--- Task goal ---
Each line below that holds the string "plastic" counts once; report the total and nothing else.

-------- Data shown --------

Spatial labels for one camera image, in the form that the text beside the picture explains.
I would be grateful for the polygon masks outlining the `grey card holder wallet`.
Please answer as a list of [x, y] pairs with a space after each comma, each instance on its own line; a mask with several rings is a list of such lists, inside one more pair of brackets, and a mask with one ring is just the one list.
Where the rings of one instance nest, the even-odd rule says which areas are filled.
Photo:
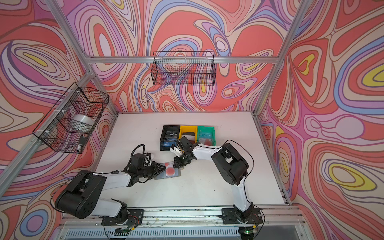
[[174, 168], [173, 162], [161, 163], [166, 169], [155, 177], [155, 180], [176, 178], [181, 176], [181, 170]]

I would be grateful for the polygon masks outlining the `blue credit card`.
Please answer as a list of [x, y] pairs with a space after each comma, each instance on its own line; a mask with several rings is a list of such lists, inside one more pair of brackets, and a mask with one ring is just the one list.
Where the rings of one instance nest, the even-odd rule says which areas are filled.
[[169, 151], [171, 146], [174, 145], [174, 141], [163, 141], [161, 143], [161, 151]]

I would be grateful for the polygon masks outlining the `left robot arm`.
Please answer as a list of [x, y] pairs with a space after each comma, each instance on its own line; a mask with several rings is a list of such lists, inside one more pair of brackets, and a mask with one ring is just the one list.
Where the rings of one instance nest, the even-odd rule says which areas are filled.
[[166, 167], [153, 161], [152, 154], [147, 153], [145, 145], [141, 144], [131, 152], [123, 170], [109, 173], [80, 171], [59, 194], [54, 208], [78, 219], [96, 216], [123, 225], [131, 215], [128, 205], [116, 199], [104, 199], [102, 192], [143, 184], [165, 171]]

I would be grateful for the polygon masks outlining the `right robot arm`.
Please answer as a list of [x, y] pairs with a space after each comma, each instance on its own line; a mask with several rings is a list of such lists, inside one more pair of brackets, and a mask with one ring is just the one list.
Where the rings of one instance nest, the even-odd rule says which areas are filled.
[[254, 210], [245, 188], [245, 180], [249, 175], [249, 164], [233, 145], [225, 143], [218, 147], [199, 143], [192, 144], [186, 137], [183, 137], [171, 146], [170, 151], [176, 155], [174, 167], [178, 169], [190, 164], [193, 160], [212, 161], [222, 178], [231, 185], [236, 221], [246, 222]]

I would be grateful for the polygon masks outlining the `pink round-print card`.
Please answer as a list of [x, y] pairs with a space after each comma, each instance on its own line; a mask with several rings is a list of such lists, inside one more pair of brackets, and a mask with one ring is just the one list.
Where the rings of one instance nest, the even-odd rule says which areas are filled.
[[173, 167], [173, 162], [168, 162], [168, 163], [165, 163], [165, 167], [166, 167], [166, 177], [173, 177], [176, 175], [176, 170], [175, 168]]

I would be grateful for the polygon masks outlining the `black plastic bin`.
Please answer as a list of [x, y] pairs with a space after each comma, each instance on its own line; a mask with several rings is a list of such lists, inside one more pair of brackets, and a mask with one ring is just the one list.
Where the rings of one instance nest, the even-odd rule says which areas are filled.
[[161, 143], [163, 141], [174, 141], [176, 145], [179, 139], [180, 125], [163, 125], [162, 133], [160, 137], [160, 151]]

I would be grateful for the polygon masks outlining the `yellow plastic bin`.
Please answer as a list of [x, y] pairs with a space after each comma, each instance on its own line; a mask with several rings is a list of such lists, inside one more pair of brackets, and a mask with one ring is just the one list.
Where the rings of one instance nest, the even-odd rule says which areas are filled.
[[198, 127], [197, 126], [180, 126], [180, 132], [179, 132], [179, 140], [182, 137], [186, 137], [187, 140], [191, 143], [197, 142], [197, 132]]

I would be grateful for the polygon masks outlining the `green plastic bin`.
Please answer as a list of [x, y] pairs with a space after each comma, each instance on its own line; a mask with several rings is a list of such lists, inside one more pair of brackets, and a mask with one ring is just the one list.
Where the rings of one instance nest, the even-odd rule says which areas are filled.
[[213, 126], [198, 126], [197, 141], [207, 146], [216, 145], [216, 131]]

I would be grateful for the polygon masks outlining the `white tape roll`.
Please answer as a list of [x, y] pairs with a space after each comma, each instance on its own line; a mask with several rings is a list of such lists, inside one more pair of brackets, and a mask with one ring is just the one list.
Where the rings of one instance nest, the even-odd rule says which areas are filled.
[[85, 115], [74, 115], [71, 120], [71, 127], [76, 132], [88, 133], [94, 126], [94, 120]]

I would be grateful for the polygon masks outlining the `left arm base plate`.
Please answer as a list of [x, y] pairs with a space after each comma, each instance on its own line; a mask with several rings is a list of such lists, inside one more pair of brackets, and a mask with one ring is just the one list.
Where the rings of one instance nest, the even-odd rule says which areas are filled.
[[103, 217], [102, 226], [137, 227], [143, 222], [144, 209], [122, 210], [116, 217]]

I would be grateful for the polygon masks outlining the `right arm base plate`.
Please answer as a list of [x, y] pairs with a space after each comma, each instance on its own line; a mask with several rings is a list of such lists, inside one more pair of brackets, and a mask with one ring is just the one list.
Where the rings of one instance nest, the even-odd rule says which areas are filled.
[[218, 217], [223, 220], [223, 224], [225, 225], [254, 224], [258, 226], [264, 222], [261, 211], [252, 206], [244, 212], [235, 207], [223, 208], [222, 214]]

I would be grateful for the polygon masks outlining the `aluminium front rail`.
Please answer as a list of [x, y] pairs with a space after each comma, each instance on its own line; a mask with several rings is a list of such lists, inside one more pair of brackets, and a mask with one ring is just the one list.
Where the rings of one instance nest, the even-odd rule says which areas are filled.
[[54, 240], [312, 240], [302, 211], [260, 206], [245, 223], [232, 223], [223, 206], [143, 208], [127, 226], [103, 226], [101, 218], [66, 217]]

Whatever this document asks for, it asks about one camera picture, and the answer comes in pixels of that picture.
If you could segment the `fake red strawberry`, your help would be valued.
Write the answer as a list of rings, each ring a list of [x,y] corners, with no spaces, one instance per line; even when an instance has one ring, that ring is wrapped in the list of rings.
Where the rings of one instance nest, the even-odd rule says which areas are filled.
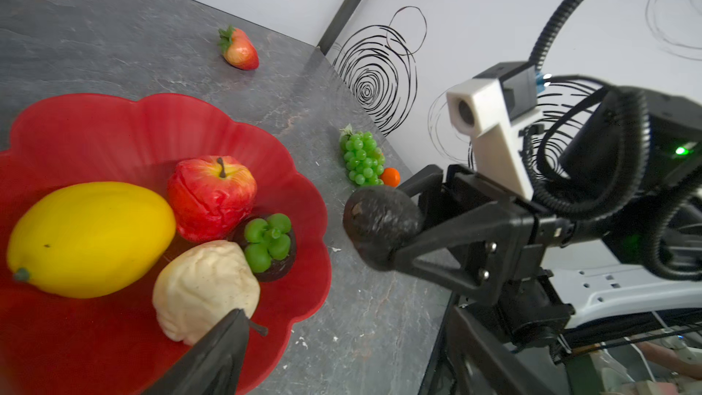
[[[218,32],[219,49],[230,66],[243,71],[259,68],[258,52],[243,30],[229,26],[226,29],[219,29]]]

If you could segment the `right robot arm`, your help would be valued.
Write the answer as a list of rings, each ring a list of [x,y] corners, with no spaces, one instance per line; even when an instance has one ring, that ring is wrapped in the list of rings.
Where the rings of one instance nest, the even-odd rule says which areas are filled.
[[[583,1],[561,2],[527,61],[497,64],[447,91],[475,168],[427,166],[345,209],[345,230],[367,264],[485,305],[497,331],[523,349],[653,308],[652,292],[566,301],[541,265],[547,248],[600,240],[665,281],[701,278],[700,236],[672,225],[680,212],[701,218],[698,105],[597,80],[550,128],[537,120],[539,92],[570,82],[541,69]]]

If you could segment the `yellow fake lemon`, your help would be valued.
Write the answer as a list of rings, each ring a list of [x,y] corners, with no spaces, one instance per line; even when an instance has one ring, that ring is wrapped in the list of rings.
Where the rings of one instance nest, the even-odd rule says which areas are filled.
[[[140,280],[175,237],[166,200],[122,182],[56,190],[14,226],[7,266],[14,280],[75,299],[116,293]]]

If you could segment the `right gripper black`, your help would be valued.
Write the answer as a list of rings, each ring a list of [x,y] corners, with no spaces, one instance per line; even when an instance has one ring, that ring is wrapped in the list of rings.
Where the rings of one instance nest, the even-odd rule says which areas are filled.
[[[395,270],[484,306],[481,322],[518,347],[557,342],[575,310],[542,268],[544,252],[572,233],[566,219],[465,166],[429,165],[398,190],[441,224],[393,253]]]

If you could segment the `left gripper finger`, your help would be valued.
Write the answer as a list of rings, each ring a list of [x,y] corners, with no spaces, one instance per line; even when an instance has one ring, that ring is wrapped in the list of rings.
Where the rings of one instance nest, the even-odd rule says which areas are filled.
[[[234,394],[250,334],[241,309],[229,312],[144,395]]]

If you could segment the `black fake avocado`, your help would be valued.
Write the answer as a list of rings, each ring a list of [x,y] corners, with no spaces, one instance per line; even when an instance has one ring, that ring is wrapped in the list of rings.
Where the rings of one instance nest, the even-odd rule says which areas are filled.
[[[363,187],[347,200],[343,227],[364,263],[379,272],[393,269],[394,252],[422,231],[424,217],[404,192]]]

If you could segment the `red flower-shaped fruit bowl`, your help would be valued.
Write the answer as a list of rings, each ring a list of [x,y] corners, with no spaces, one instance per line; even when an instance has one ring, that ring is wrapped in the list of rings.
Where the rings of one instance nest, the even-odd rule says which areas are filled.
[[[296,258],[288,274],[261,287],[238,393],[261,384],[280,362],[293,325],[327,299],[332,268],[325,246],[327,207],[274,136],[233,121],[213,105],[180,94],[133,102],[68,94],[36,102],[14,121],[1,155],[1,239],[51,191],[120,181],[159,194],[178,162],[230,155],[255,177],[258,215],[292,221]],[[1,391],[5,394],[138,394],[188,350],[161,331],[151,303],[158,270],[111,296],[51,296],[1,271]]]

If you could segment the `dark mangosteen with green calyx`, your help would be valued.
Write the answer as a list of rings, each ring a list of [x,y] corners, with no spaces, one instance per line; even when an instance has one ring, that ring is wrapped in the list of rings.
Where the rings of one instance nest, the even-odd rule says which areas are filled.
[[[283,213],[251,215],[230,233],[228,240],[242,248],[250,270],[260,283],[287,276],[296,261],[292,221]]]

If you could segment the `fake red apple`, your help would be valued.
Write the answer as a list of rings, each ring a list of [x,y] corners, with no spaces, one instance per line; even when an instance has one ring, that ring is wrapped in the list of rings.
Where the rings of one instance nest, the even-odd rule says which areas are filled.
[[[177,163],[166,192],[178,233],[204,243],[226,239],[250,215],[258,185],[234,157],[205,155]]]

--------

--- Exercise solution ---
3